DIRECTIONS –
Report every line below that carries the word "edge".

Records from a data source:
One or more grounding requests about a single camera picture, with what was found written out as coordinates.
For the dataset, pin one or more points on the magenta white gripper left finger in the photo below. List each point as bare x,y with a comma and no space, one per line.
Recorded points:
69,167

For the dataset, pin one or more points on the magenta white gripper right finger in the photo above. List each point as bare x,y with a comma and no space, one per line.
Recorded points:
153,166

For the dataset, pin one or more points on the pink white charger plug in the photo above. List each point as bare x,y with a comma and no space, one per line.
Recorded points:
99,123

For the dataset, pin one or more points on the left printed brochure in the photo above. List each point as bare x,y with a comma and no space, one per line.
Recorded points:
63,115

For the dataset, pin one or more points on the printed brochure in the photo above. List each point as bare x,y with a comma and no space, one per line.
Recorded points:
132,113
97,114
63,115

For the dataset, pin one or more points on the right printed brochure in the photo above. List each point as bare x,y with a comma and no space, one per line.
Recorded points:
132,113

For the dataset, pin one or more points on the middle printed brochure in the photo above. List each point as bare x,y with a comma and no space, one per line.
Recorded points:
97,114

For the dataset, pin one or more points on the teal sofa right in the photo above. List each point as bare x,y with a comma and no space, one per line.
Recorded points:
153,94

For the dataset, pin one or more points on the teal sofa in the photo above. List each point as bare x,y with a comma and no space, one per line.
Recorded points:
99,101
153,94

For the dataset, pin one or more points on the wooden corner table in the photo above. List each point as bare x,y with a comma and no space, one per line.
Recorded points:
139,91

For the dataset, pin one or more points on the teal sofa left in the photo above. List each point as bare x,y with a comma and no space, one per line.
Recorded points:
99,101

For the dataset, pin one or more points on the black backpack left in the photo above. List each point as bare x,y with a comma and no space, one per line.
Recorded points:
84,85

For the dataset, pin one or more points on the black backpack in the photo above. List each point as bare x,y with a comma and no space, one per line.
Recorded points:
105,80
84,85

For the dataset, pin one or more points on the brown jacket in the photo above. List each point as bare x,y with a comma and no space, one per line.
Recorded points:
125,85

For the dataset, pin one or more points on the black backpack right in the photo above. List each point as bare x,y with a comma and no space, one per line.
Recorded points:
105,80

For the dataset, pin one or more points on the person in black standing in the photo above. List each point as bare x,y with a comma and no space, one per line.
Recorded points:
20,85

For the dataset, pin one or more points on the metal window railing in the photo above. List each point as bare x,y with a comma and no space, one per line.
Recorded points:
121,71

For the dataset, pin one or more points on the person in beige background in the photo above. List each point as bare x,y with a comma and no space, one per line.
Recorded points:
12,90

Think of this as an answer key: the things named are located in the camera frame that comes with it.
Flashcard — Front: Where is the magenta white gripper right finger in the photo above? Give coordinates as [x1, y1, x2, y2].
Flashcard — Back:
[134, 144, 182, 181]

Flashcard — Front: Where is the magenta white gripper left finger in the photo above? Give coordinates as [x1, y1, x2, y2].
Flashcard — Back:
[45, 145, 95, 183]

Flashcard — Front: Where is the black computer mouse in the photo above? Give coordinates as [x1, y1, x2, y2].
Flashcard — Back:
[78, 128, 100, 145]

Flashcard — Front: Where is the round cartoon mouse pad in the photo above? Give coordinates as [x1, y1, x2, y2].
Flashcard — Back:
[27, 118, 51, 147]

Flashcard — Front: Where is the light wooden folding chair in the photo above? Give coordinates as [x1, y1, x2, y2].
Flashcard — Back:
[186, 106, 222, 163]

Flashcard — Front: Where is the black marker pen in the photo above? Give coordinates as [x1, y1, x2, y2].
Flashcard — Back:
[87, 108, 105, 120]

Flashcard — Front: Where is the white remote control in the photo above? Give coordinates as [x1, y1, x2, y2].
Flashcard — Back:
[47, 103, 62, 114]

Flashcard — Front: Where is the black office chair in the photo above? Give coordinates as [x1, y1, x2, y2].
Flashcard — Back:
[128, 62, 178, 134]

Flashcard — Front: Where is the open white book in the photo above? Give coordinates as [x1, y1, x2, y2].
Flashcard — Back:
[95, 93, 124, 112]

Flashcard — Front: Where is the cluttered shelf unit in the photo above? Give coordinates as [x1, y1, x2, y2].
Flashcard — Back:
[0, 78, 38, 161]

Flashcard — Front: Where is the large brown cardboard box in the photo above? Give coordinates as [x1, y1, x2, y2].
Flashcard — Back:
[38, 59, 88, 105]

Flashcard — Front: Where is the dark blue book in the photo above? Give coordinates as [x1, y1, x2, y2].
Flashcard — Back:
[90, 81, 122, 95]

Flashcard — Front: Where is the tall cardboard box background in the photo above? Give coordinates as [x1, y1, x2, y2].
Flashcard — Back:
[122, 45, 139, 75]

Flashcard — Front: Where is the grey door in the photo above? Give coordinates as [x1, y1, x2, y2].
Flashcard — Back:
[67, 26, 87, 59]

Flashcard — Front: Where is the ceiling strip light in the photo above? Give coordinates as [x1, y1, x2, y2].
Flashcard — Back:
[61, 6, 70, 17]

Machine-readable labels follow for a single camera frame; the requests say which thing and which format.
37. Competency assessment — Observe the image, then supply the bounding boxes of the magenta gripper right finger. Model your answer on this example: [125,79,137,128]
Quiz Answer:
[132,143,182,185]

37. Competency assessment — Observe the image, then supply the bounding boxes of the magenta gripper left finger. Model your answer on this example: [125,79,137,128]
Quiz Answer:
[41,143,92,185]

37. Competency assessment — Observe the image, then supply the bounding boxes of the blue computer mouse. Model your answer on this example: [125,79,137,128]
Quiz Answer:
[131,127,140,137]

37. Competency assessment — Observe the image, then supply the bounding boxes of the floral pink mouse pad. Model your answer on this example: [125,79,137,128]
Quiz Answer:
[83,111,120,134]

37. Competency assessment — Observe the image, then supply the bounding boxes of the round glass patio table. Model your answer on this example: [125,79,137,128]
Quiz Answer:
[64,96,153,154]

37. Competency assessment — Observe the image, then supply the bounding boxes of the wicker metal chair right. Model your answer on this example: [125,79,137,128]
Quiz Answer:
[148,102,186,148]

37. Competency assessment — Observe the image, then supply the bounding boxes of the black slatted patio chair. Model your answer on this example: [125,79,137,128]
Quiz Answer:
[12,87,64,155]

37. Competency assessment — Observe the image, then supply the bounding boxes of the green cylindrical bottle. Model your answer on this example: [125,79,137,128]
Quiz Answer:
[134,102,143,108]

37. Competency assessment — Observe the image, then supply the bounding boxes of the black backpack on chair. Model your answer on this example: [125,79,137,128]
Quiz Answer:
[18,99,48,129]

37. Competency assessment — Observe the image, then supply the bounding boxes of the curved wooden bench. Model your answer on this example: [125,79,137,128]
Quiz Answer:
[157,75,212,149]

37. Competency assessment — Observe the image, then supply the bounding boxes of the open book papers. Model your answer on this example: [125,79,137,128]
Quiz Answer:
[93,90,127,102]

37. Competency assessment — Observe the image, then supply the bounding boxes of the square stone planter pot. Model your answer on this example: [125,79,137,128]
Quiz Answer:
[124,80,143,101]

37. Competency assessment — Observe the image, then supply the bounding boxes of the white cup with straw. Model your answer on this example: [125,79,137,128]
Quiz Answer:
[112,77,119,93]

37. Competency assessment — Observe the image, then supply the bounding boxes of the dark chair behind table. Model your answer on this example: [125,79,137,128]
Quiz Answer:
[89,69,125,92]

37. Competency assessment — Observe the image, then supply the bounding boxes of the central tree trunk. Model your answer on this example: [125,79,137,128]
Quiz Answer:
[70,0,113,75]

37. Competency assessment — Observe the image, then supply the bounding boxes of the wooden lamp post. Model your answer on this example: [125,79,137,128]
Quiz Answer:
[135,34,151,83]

* * *

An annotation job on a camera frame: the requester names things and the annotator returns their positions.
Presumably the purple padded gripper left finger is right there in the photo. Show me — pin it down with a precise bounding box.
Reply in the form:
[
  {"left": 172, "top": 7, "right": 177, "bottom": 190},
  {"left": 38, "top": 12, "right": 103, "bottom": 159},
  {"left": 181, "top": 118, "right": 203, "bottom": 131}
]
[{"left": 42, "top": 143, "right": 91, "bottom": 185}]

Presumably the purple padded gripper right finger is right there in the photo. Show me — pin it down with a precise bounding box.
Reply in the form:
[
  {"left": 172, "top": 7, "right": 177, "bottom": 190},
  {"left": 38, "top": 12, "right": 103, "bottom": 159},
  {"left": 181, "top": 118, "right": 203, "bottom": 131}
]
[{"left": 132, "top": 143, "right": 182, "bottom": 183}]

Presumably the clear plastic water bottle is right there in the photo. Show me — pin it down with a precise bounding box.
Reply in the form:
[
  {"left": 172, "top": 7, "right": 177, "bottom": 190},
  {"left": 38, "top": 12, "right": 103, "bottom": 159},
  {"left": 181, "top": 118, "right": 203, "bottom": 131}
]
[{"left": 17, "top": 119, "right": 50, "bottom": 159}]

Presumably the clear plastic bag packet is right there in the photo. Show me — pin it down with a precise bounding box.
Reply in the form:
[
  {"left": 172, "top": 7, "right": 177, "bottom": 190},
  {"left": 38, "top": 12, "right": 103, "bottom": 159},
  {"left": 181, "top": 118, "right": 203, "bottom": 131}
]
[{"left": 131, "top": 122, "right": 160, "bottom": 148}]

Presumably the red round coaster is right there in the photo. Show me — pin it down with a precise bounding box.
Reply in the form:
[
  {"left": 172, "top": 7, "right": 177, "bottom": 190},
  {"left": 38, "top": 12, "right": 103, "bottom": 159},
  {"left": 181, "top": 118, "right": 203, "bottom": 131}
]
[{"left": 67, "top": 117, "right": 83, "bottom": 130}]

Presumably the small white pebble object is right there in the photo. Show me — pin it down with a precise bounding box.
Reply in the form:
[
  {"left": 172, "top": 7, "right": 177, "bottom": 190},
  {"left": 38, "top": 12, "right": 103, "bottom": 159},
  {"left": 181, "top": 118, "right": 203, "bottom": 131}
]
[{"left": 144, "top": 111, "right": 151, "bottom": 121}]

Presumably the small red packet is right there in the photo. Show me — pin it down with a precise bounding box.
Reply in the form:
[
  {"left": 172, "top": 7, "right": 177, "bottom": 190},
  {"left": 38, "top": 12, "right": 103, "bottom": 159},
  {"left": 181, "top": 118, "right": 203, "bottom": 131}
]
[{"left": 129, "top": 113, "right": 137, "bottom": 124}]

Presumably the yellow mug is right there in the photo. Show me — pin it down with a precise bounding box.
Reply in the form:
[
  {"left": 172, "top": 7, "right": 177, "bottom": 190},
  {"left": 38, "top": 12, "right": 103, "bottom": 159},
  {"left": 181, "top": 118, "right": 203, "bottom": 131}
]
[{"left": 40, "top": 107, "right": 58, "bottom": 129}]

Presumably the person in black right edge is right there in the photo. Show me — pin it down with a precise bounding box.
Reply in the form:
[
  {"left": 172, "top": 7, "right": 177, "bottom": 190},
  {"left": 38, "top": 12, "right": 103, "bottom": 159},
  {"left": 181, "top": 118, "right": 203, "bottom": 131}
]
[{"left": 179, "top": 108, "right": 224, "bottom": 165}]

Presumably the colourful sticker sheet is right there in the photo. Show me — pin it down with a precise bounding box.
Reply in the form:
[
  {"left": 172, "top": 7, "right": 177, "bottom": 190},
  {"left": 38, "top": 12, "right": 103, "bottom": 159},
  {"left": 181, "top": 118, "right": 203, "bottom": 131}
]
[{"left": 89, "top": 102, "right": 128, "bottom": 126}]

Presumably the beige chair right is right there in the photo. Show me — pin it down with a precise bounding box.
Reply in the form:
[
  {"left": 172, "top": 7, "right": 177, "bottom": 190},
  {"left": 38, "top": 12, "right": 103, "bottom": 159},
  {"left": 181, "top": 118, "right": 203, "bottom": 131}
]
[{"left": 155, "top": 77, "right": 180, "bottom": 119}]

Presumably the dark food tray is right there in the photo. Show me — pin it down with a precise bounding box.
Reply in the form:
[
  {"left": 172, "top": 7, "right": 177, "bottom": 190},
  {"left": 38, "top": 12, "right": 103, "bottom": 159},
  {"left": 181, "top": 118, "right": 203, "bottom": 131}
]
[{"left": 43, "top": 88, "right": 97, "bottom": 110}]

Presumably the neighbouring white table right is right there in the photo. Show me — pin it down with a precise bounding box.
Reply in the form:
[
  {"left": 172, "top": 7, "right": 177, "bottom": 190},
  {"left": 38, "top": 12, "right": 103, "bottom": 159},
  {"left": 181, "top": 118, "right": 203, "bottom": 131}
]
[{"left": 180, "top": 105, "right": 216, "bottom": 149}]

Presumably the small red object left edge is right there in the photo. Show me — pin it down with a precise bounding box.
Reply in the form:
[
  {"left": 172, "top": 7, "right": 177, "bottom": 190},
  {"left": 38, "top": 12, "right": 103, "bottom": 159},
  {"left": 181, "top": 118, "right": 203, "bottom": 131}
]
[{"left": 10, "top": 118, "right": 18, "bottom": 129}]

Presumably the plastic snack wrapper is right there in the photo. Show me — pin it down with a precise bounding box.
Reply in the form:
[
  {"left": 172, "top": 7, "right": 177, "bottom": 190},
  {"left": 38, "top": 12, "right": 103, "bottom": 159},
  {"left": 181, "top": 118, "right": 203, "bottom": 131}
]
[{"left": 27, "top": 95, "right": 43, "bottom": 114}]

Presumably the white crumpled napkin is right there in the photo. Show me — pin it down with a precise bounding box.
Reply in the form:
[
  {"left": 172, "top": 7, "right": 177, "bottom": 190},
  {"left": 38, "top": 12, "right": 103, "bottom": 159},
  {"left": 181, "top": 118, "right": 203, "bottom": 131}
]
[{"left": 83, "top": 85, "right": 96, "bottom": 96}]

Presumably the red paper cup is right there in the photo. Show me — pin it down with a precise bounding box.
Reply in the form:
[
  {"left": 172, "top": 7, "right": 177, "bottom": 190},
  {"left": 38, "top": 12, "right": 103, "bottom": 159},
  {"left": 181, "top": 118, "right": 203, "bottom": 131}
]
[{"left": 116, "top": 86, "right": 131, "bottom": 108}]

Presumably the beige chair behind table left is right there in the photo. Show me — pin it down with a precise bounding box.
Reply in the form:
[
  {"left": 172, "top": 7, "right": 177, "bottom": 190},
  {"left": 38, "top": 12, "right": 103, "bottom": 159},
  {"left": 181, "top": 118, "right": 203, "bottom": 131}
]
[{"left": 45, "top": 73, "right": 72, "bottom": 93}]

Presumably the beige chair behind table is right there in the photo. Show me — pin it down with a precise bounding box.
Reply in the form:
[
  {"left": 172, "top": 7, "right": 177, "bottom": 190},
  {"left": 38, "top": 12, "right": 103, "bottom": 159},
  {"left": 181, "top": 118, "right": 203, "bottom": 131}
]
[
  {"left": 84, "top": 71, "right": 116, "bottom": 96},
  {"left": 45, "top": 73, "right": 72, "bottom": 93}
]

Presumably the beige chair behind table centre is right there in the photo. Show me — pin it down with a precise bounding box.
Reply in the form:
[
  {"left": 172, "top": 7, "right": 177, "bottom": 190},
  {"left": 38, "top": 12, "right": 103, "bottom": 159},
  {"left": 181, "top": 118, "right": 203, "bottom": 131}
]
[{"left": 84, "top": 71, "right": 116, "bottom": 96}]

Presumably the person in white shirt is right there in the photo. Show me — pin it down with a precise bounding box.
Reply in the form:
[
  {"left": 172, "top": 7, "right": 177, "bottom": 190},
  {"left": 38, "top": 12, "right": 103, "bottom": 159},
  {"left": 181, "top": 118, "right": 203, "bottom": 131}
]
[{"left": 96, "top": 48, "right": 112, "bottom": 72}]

--

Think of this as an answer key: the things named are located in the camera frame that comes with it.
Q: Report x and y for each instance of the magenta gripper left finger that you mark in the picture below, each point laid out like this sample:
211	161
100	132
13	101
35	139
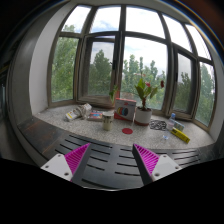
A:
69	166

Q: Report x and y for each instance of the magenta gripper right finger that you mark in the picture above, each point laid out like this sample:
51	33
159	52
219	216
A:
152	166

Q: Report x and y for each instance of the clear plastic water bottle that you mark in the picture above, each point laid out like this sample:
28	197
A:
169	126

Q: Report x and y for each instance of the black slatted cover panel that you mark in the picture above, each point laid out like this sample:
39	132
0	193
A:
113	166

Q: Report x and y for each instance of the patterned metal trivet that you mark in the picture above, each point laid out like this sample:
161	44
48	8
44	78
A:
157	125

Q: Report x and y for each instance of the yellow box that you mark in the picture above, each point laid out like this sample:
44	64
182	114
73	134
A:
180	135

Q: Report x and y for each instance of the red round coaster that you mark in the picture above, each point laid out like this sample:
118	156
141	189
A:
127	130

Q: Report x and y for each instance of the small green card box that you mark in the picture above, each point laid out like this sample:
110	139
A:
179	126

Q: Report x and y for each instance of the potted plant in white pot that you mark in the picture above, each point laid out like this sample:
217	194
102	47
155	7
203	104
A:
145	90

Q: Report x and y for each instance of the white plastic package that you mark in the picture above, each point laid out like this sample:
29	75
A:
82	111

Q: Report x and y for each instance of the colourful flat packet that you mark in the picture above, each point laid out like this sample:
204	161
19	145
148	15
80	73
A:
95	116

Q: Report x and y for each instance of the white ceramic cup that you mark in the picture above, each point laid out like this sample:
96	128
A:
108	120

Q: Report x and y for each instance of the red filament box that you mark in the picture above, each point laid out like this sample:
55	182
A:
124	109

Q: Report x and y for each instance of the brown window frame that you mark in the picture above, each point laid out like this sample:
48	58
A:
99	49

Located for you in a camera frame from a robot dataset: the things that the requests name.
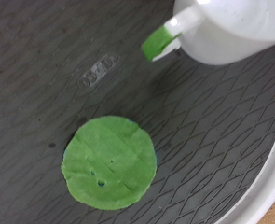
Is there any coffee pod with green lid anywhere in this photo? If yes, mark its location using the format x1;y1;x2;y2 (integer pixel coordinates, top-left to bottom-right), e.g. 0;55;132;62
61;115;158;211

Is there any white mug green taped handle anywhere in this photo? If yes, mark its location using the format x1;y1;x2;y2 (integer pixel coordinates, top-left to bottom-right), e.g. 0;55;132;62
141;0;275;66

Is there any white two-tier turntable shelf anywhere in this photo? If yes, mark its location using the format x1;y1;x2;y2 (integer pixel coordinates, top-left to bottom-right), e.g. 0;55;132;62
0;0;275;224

RESPONSE TO THE TASK –
Presumably the person in black right edge is right there in the photo. Show me — pin it down with a precise bounding box.
Presumably the small red object left edge is right there in the photo. Show me — pin it down with a precise bounding box.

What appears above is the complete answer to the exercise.